One of my “whys” was that I was petrified to talk to people and to go into any new experience alone. The nervousness I felt in a new situation affected my whole body. I felt tension in my stomach. It would move up my body and I’d break out with a red splotchy chest. Next my neck tightened up and my voice box got all scrambled, so I couldn’t say the right thing, let alone say anything intelligently. Instead of working through the discomfort, I hid behind a bottle and kept quiet. Alcohol was the only “tool” I knew to deal with my self-consciousness.

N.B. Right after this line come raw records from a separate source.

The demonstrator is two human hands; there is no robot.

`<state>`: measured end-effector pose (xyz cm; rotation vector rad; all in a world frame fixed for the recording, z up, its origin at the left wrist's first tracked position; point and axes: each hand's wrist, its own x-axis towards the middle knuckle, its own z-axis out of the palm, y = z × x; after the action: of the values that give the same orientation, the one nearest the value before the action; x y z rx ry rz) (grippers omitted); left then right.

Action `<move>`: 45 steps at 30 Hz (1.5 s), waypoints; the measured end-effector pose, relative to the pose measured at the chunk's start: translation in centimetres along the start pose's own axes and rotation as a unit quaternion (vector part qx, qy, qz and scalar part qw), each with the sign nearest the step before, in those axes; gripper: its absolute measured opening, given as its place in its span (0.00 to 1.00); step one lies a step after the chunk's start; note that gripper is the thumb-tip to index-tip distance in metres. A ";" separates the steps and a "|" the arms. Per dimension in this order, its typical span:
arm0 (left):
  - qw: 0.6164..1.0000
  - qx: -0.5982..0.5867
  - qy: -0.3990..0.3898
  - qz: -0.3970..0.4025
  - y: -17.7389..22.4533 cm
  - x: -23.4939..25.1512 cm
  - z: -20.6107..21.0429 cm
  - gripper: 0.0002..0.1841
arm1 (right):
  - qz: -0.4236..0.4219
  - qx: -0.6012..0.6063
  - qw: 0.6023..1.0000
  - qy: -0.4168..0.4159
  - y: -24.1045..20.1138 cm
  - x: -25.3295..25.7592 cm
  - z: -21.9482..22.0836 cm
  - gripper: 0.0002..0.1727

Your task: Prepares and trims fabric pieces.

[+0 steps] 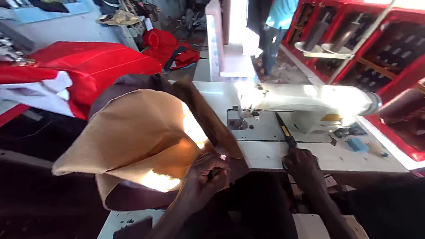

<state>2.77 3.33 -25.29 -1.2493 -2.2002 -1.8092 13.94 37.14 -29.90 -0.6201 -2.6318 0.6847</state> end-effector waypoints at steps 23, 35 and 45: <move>0.971 -0.186 0.137 -0.054 2.2 0.1 -5.2 0.04 | -0.055 0.335 0.922 -0.185 0.8 -7.1 1.5 0.28; 0.982 -0.157 0.101 0.039 1.3 -0.3 -4.5 0.07 | -0.244 0.175 0.946 -0.120 -9.6 -6.9 2.6 0.40; 0.985 -0.134 0.100 0.033 1.3 -0.8 -4.7 0.06 | -0.258 0.144 0.950 -0.101 -10.0 -7.1 2.9 0.34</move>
<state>1.94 -1.07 -23.11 -1.1045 -1.8383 -2.1534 15.46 24.72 -28.57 0.2313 -2.6241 0.9684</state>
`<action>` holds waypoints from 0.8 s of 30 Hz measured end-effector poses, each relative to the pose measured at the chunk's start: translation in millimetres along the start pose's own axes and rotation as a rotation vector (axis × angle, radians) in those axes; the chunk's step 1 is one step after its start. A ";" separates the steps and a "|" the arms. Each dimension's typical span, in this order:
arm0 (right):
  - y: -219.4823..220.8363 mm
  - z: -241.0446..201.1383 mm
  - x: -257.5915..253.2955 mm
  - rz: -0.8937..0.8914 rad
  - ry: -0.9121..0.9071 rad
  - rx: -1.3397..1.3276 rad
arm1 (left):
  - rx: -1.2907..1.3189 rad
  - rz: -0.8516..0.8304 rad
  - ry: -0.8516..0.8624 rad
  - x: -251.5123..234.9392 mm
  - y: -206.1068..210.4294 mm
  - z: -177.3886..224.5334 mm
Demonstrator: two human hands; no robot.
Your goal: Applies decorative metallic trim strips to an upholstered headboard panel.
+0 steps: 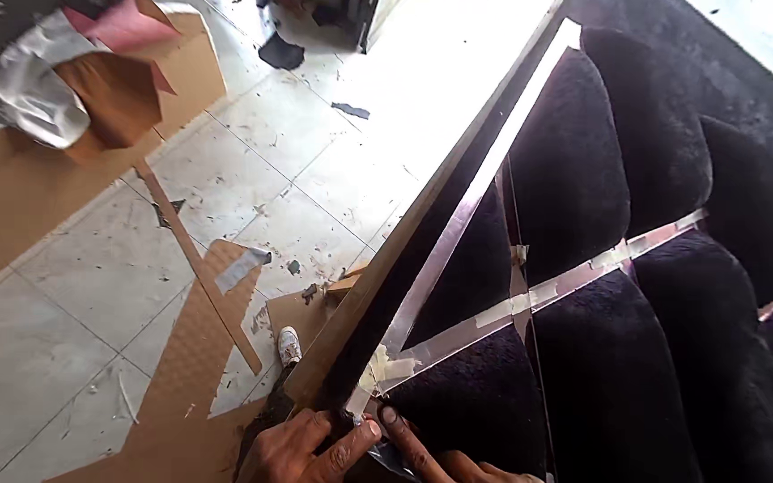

I learned at a very young age that if I drank a little before going into a new situation, I didn’t feel as scared. When I drank for courage, I was still scared and felt self-conscious, but the alcohol helped me push myself out of my comfort zone. It loosened me up enough to pretend I wasn’t uncomfortable.
With the help of the horses and my Gestalt coach, I was able to really look at all of this and to feel into the discomfort. I acquired new understanding of myself and my “whys.” And I learned new skills and tools to help me navigate new situations without the bottle to hide behind. I know who I am today and the truth is I can get through any situation with the right mind set and spiritual guidance.
Sober and self-confident, I am now leading groups. I’m making appointments with new people to talk about my business. I even have a couple speaking appointments on my calendar. Sometimes I still feel the fear, but when I do, I work through it. I find my courage from within to be in new situations with new people with enthusiasm, because I believe in myself and know that what I have to say is important.